In Hickman v. Taylor (1947), 329 U.S. 495, the United States Supreme Court created the modern-day work product rule, holding that an attorney's trial preparation materials retain a qualified immunity during pretrial civil discovery. The court further stated that an attorney's mental impressions, personal recollections and legal theories enjoy near absolute protection from disclosure. Id. at 510, 512-513.

Although the work product doctrine arose in the civil context, the great majority of American jurisdictions now offer work product protection to both prosecution and defense in criminal litigation. See cases cited in Feldman, The Work Product Rule in Criminal Practice and Procedure , 50 U. Cin. L. Rev. 495 (1981).

In United States v. Nobles (1975), 422 U.S. 225, the Court held that the work product doctrine applies to criminal litigation as well as civil. Under F.R.C.P. 16(b) and (c), the work product doctrine protects material prepared by agents for the attorney as well as those prepared by the attorney himself.

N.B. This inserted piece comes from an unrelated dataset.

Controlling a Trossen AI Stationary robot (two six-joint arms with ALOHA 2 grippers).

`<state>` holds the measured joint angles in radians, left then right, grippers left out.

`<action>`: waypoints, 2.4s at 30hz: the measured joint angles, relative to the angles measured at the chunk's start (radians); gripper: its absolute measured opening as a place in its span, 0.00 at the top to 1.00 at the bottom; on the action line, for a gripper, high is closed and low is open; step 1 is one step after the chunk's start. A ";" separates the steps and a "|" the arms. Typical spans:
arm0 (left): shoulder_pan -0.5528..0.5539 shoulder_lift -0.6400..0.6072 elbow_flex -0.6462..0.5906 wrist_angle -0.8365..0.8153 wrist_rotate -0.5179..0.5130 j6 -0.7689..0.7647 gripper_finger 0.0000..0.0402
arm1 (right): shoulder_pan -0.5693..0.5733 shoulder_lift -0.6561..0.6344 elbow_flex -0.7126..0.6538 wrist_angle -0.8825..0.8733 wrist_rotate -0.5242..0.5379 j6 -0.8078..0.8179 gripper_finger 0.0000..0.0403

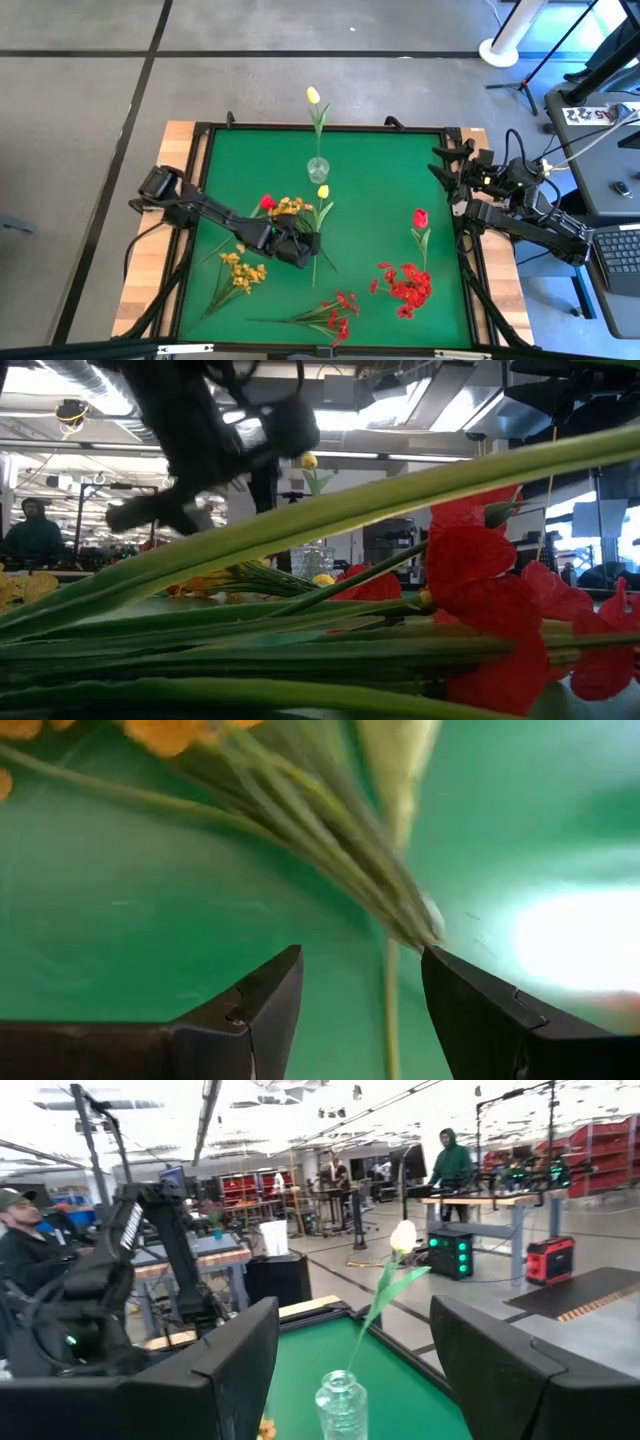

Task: Sort flowers into vase by color
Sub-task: Put the top left yellow flower into the transparent vase

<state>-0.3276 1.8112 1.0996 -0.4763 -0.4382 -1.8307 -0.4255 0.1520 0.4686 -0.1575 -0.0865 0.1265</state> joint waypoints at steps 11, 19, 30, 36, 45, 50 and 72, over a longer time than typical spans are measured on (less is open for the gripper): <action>0.110 0.056 -0.001 0.117 -0.053 0.020 0.50 | 0.000 0.000 0.000 -0.001 -0.049 0.019 0.36; 0.158 0.065 -0.001 0.112 -0.042 0.084 0.53 | 0.000 0.000 0.000 -0.002 -0.065 0.025 0.36; 0.160 0.065 -0.001 0.113 -0.070 0.123 0.89 | 0.000 0.000 0.000 -0.002 -0.064 0.024 0.36; 0.166 0.063 -0.001 0.180 -0.084 0.233 0.98 | 0.000 0.000 0.000 -0.002 -0.063 0.024 0.36; 0.122 -0.064 -0.001 0.313 -0.177 0.402 0.99 | 0.000 0.000 0.000 -0.002 -0.062 0.025 0.36; 0.063 -0.183 -0.001 0.323 -0.360 0.548 1.00 | 0.000 0.000 0.000 -0.002 -0.059 0.026 0.36; 0.418 -0.211 -0.001 0.871 -0.415 1.680 1.00 | 0.000 0.000 0.000 -0.014 -0.053 0.026 0.36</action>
<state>0.0906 1.6005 1.0988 0.3943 -0.8534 -0.1508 -0.4259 0.1520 0.4690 -0.1714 -0.1398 0.1520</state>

Although the work-product doctrine most frequently is asserted as a bar to discover in civil litigation, its role in assuring the proper functioning of the criminal justice system is even more vital. The interests of society and the accused in obtaining a fair and accurate resolution of the question of guilt or innocence demand that adequate safeguards assure the thorough preparation and presentation of each side of the case. At its core, the work-product doctrine shelters the mental processes of the attorney, providing a privileged area within which he can analyze and prepare his client's case. But the doctrine is an intensely practical one, grounded in the realities of litigation in our adversary system. One of those realities is that attorneys often must rely on the assistance of investigators and other agents in the compilation of materials in preparation for trial. It is therefore necessary that the doctrine protect material prepared by agents for the attorney as well as those prepared by the attorney himself. Moreover, the concerns reflected in the work-product doctrine do not disappear once trial has begun. Disclosure of an attorney's efforts at trial, as surely as disclosure during pretrial discovery, could disrupt the orderly development and presentation of his case. We need not, however, undertake here to delineate the scope of the doctrine at trial, for in this instance it is clear that the defense waived such right as may have existed to invoke its protections.

The privilege derived from the work-product doctrine is not absolute. Like other qualified privileges, it may be waived. Here respondent sought to adduce the testimony of the investigator and contrast his recollection of the contested statements with that of the prosecution's witnesses. Respondent, by electing to present the investigator as a witness, waived the privilege with respect to matters covered in his testimony. Respondent can no more advance the work-product doctrine to sustain a unilateral testimonial use of work-product materials than he could elect to testify in his own behalf and thereafter assert his Fifth Amendment privilege to resist cross-examination on matters reasonably related to those brought out in direct examination. See, e.g., McGautha v. California, 402 U.S. 183, 215, 91 S.Ct. 1454, 1471, 28 L.Ed.2d 711 (1971).

Nickoson's report to defense counsel was not discoverable by the State since he was not called to the stand by the defense. See Crim.R. 16(C)(2).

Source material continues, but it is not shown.